The World Health Organization (WHO) recently recognized burnout as a syndrome stemming from chronic workplace stress that hasn’t been successfully managed. It is now an occupational phenomenon. And the words of Belgian philosopher Pascal Chabot have been proven true – burnout is a civilization’s disease. What are the key factors that characterize burnout?
- Feelings of energy depletion or exhaustion.
- Increased negativism or cynicism related to one’s job.
- Reduced professional efficacy and low productivity.
Reading this, you might think that only people who are in high-stress, high-profile jobs, experience burnout. But, in the words of journalist Anne Helen Petersen, “Burnout and the behaviors that accompany it aren’t something we can cure by going on vacation. It’s not limited to workers in acutely high-stress environments. And it’s not temporary. It’s the millennial condition. It’s our base temperature. It’s our background music. It’s the way things are. It’s our lives.” This means, you can absolutely love your job, and still get burnt out. What can we do about this though?
- Find something to do outside your career. Says neurosurgeon Mark McLaughlin, “Helping others be their best is a critical element of a life in which we are effective and happy. It can keep you grounded and focused. Doing so can make you less susceptible to burnout yourself, by giving you a source of personal satisfaction.” It could be something as simple as planting a tree, volunteering for a cause, or even recommending job seekers/ reviewing their CVs. The idea is to help others.
- Take a productive pause.
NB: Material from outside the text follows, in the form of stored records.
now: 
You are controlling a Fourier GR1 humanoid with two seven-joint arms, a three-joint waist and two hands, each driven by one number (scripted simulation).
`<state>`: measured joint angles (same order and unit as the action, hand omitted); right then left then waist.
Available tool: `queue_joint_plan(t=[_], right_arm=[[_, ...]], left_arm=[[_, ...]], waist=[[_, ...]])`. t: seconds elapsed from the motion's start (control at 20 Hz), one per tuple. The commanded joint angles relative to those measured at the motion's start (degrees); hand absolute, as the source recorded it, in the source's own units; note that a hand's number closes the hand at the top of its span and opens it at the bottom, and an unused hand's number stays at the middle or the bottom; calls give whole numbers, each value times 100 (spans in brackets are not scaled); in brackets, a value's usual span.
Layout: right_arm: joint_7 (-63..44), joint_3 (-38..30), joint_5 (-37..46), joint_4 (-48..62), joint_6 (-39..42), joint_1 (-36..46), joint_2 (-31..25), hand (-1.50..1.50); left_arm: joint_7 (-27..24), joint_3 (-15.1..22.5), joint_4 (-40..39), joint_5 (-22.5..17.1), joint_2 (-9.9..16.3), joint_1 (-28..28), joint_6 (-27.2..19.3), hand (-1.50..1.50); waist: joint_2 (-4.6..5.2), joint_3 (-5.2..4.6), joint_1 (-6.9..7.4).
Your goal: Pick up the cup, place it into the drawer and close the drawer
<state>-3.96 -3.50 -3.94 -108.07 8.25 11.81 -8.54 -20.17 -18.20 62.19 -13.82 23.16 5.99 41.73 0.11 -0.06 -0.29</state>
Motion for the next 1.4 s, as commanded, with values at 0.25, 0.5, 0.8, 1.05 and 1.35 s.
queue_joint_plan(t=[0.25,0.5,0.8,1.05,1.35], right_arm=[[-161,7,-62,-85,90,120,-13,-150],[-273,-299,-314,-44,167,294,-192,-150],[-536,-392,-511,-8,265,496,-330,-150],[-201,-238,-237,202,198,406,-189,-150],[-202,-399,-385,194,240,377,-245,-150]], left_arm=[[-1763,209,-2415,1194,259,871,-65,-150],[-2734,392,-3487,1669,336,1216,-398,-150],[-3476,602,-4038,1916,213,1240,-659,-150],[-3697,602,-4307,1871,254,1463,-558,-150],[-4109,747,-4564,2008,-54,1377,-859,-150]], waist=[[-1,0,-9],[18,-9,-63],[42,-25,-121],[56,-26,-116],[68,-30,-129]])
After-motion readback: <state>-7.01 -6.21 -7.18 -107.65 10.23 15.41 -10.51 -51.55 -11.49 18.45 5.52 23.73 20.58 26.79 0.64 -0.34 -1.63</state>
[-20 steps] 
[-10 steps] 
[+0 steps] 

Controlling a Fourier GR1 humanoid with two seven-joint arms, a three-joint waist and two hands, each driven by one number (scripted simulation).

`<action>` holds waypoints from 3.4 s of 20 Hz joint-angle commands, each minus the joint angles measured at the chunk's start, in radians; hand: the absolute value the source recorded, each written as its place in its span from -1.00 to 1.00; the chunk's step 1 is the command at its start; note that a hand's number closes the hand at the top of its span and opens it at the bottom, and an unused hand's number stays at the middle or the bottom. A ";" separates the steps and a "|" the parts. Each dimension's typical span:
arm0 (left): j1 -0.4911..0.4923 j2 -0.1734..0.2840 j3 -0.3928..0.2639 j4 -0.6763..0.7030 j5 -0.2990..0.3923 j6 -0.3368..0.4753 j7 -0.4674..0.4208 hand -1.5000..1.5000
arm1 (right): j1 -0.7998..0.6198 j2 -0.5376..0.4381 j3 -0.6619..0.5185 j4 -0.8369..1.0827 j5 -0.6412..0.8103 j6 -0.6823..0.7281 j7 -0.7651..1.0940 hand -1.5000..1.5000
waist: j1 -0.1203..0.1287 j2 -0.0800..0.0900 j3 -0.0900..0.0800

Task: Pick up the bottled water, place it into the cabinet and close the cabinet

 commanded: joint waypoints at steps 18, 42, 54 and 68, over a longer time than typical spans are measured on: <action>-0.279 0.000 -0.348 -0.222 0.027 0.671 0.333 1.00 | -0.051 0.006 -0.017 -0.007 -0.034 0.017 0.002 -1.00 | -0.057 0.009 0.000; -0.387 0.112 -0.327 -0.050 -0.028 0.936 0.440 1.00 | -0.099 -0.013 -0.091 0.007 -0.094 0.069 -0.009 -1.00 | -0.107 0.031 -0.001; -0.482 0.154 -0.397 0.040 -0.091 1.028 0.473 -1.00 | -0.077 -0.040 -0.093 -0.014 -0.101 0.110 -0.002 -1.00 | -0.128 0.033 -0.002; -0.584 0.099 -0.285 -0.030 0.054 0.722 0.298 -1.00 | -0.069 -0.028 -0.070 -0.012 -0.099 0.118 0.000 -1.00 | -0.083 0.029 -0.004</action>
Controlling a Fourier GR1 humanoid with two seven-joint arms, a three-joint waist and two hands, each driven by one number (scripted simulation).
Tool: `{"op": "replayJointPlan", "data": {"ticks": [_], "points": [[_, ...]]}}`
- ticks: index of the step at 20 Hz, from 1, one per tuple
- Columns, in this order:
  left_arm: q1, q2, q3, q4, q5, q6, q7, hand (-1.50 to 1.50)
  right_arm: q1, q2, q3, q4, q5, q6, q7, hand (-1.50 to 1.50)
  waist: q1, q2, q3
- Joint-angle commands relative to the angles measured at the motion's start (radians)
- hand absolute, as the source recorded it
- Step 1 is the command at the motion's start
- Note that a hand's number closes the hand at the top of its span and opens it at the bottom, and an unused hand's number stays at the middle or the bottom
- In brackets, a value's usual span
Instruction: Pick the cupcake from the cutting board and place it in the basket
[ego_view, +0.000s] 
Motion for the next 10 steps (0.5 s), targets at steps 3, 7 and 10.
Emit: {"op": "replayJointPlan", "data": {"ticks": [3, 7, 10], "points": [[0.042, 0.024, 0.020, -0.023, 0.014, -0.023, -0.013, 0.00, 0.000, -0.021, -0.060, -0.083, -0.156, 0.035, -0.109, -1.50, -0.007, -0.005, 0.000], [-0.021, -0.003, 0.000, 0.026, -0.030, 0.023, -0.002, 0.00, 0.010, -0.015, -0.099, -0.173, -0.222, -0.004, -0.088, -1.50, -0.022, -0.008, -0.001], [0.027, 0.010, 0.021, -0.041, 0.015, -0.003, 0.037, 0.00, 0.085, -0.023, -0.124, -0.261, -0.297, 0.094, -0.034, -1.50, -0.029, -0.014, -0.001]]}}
This is not about taking a break. It is about creating intentional spaces for reflection. Think of it as a green room, where the performance is disconnected in between phases of being on stage. Carve out a short period to reflect about specific questions, which can lead to clarity of action and peace of mind. Just close your eyes, visualize yourself in your favorite place, and ask yourself, “What can I truly do in this situation to bring more ease?” It’s a good reset.
- Have a stress speed-dial friend. It is a well-known, well-researched fact that healthy, supportive relationships go a long way in negating the ill-effects of stress. Cultivate such relationships in the workplace, where people understand what you do, and hence can help you navigate the challenges faced. It need not be a close friendship. It could be a mentor, your manager who is approachable, or a colleague for whom you play the same role.
In the age of constant connectivity and always ‘switched-on’ state of mind, burnout is within our reach. So are the solutions. What are you willing to do, to step closer to your well-being?